PROBLEM DETAILS —
What you return should be the lines from the first line of the records below through the line holding "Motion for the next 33", unchanged.
#### INFORMATION SUPPLIED
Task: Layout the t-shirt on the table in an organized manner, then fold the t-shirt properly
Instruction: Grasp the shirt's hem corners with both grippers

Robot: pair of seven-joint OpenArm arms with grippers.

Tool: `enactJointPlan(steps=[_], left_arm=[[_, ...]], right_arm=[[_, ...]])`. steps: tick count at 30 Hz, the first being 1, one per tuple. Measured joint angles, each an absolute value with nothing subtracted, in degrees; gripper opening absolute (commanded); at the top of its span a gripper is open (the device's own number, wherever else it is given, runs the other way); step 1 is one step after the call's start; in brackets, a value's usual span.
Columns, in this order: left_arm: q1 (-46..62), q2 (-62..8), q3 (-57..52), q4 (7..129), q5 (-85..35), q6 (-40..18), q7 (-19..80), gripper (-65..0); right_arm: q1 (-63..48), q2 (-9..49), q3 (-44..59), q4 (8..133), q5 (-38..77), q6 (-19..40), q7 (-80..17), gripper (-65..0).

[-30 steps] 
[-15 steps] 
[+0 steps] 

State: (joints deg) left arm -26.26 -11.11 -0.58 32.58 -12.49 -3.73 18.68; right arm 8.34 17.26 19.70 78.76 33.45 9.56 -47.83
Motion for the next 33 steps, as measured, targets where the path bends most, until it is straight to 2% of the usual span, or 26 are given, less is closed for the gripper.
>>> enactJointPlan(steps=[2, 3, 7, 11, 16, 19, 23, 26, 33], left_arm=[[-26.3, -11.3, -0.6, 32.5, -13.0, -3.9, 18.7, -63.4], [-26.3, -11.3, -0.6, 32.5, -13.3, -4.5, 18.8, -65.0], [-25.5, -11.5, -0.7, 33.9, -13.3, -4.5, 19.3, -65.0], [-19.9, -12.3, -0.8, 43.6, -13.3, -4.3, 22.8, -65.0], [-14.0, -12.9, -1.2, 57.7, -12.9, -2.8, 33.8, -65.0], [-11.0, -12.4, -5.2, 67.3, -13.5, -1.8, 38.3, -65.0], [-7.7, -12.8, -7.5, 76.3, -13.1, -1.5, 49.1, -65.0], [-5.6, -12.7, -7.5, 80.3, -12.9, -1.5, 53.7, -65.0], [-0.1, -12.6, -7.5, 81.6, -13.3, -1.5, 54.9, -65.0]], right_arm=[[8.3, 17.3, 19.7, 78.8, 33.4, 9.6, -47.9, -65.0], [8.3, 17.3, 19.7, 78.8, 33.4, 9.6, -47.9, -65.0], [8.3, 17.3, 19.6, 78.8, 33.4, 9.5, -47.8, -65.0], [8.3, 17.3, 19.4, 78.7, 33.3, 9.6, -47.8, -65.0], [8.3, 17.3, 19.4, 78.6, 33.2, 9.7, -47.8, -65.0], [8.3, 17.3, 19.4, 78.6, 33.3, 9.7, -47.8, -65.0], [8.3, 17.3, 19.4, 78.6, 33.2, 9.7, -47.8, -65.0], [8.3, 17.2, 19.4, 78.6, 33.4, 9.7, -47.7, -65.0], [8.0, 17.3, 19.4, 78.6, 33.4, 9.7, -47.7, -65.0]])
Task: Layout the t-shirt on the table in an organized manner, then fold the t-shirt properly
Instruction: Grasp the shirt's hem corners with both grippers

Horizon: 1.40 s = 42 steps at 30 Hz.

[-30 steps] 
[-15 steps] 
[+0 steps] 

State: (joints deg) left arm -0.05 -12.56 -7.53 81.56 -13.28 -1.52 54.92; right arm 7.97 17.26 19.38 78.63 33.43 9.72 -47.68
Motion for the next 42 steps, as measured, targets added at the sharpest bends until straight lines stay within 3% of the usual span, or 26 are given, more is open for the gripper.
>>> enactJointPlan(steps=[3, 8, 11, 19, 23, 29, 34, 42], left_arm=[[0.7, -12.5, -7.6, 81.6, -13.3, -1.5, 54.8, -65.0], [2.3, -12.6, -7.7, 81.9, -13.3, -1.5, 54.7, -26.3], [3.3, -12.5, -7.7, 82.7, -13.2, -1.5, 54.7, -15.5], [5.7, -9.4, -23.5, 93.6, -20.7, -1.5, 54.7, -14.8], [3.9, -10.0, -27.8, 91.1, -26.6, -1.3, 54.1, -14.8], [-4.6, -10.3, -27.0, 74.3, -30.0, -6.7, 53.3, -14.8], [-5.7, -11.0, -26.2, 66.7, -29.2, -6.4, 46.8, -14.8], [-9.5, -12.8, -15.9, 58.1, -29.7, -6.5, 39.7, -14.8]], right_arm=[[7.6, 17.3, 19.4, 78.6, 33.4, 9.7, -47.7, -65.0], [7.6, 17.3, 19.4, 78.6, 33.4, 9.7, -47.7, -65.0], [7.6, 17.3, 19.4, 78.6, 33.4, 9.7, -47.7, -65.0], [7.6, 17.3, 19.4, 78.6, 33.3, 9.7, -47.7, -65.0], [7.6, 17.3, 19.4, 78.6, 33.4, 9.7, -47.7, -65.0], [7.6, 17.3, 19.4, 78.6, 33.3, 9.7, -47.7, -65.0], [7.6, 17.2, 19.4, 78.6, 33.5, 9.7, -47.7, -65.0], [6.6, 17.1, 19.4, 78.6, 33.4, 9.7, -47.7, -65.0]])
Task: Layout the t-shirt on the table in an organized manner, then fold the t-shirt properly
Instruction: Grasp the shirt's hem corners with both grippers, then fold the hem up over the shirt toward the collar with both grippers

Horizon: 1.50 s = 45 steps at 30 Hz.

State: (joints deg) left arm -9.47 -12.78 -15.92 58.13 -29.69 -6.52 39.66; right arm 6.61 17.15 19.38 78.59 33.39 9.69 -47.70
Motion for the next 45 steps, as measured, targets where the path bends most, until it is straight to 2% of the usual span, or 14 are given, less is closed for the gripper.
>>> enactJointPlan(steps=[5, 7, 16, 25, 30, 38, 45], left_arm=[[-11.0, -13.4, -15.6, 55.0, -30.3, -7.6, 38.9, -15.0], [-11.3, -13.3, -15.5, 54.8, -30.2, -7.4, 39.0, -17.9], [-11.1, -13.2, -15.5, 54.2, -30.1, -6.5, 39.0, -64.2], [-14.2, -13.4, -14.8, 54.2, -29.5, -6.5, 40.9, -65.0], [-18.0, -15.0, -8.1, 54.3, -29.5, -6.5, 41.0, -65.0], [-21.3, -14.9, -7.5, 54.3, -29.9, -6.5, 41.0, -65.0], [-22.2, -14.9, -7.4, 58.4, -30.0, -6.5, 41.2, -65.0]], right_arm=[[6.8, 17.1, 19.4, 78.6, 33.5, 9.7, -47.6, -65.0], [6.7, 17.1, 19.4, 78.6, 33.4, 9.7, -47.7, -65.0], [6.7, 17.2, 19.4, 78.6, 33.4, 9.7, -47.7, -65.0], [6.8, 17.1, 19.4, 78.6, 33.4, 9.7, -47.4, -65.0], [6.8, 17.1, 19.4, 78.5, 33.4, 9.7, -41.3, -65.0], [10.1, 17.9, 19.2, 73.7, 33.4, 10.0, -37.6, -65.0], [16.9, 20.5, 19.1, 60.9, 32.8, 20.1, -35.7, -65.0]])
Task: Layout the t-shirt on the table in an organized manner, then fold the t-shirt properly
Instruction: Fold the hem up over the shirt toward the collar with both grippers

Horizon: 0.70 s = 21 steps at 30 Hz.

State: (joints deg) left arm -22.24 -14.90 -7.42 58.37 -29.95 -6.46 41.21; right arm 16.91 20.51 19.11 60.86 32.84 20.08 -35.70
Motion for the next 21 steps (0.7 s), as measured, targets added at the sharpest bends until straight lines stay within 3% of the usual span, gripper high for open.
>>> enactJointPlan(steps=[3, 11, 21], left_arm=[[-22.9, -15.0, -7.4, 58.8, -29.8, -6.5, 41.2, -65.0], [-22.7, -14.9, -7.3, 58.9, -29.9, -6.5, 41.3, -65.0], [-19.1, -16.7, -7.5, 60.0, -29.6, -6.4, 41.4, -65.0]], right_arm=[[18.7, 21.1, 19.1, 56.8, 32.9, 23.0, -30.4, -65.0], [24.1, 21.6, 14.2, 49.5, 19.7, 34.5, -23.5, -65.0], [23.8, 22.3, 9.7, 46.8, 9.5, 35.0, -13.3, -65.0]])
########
WORKED SOLUTION —
Task: Layout the t-shirt on the table in an organized manner, then fold the t-shirt properly
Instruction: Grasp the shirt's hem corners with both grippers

Robot: pair of seven-joint OpenArm arms with grippers.

Tool: `enactJointPlan(steps=[_], left_arm=[[_, ...]], right_arm=[[_, ...]])`. steps: tick count at 30 Hz, the first being 1, one per tuple. Measured joint angles, each an absolute value with nothing subtracted, in degrees; gripper opening absolute (commanded); at the top of its span a gripper is open (the device's own number, wherever else it is given, runs the other way); step 1 is one step after the call's start; in brackets, a value's usual span.
Columns, in this order: left_arm: q1 (-46..62), q2 (-62..8), q3 (-57..52), q4 (7..129), q5 (-85..35), q6 (-40..18), q7 (-19..80), gripper (-65..0); right_arm: q1 (-63..48), q2 (-9..49), q3 (-44..59), q4 (8..133), q5 (-38..77), q6 (-19..40), q7 (-80..17), gripper (-65..0).

[-30 steps] 
[-15 steps] 
[+0 steps] 

State: (joints deg) left arm -26.26 -11.11 -0.58 32.58 -12.49 -3.73 18.68; right arm 8.34 17.26 19.70 78.76 33.45 9.56 -47.83
Motion for the next 33 steps, as measured, targets where the path bends most, until it is straight to 2% of the usual span, or 26 are given, less is closed for the gripper.

Nothing else is required to finish the exercise.